Stocks Slip On Wall Street Amid Renewed Concerns Over Virus | Your money


Shares fell on Wall Street on Tuesday after the chief of a major vaccine maker expressed concern over the effectiveness of current jabs against the new variant of the coronavirus.

The S&P 500 fell 0.5% at 10:28 a.m. EST. The Dow Jones Industrial Average fell 287 points, or 0.8%, to 34,849 and the Nasdaq was little changed.

Financial companies have some of the biggest losses. Banks have generally fallen along with falling bond yields, hampering their ability to charge more lucrative interest on loans.

The 10-year Treasury yield fell to 1.42% from 1.52% Monday night as investors sought to reduce their exposure to risk. Bank of America fell 1.8% and Discover Financial Services lost 2.9%.

US crude oil prices, which depend on a strong economy, fell 2.8% and weighed on energy stocks. Exxon Mobil fell 1.4%.

The weakness came after Moderna CEO Stéphane Bancel told the Financial Times he expected the current vaccines to fight the omicron variant. Moderna, along with Pfizer and Johnson & Johnson, are making COVID-19 vaccines that have collectively helped bring the pandemic under control through 2021 and allowed the global economy to recover. Moderna fell 5.3%.

This recovery is again threatened by a variant of the virus that appears to spread more easily, although it is not yet clear how more contagious or dangerous it could be. The economy and markets have been hit by a summer flurry of cases of the delta variant, although the impact on the overall recovery has not been very large.

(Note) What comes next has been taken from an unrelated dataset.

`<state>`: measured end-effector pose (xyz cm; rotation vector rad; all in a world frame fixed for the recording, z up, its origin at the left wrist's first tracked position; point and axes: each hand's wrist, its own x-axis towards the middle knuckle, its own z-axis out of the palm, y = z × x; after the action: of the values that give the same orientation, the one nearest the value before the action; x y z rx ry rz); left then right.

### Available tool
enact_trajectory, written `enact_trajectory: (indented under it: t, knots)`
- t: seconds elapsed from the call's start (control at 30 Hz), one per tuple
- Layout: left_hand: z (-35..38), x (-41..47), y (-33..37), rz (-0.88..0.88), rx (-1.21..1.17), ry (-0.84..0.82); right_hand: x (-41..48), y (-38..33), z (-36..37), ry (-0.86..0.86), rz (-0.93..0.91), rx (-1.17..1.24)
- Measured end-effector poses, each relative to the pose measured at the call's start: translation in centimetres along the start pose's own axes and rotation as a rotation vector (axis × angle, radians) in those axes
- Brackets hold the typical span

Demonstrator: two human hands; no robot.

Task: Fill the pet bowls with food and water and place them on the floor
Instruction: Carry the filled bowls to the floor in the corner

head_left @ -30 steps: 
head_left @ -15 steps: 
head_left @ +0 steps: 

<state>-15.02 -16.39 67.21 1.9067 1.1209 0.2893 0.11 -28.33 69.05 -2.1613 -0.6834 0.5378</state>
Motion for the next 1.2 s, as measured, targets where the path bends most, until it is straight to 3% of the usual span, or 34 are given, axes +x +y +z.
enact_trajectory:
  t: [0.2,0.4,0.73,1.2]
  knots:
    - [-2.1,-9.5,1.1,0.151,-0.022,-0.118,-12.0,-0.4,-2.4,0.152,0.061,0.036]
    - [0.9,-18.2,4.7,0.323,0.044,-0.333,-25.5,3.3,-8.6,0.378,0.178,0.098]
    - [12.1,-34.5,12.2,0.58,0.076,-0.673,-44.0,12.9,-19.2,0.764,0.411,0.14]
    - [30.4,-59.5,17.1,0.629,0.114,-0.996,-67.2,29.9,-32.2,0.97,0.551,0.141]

The markets in Europe and Asia also fell. Many countries have put in place travel barriers in an attempt to stem the spread of the omicron variant, which could also hurt global trade. The variant also raises concerns that problems with global supply chains will worsen if factories and ports close.

Investors are also watching the latest round of economic data. The Conference Board reported that consumer confidence fell to its lowest level in nine months in November.

This week’s big economic report will be the Department of Labor’s Friday US employment report. Wall Street will also receive an update on the health of the service sector, which makes up the bulk of the economy, on Friday.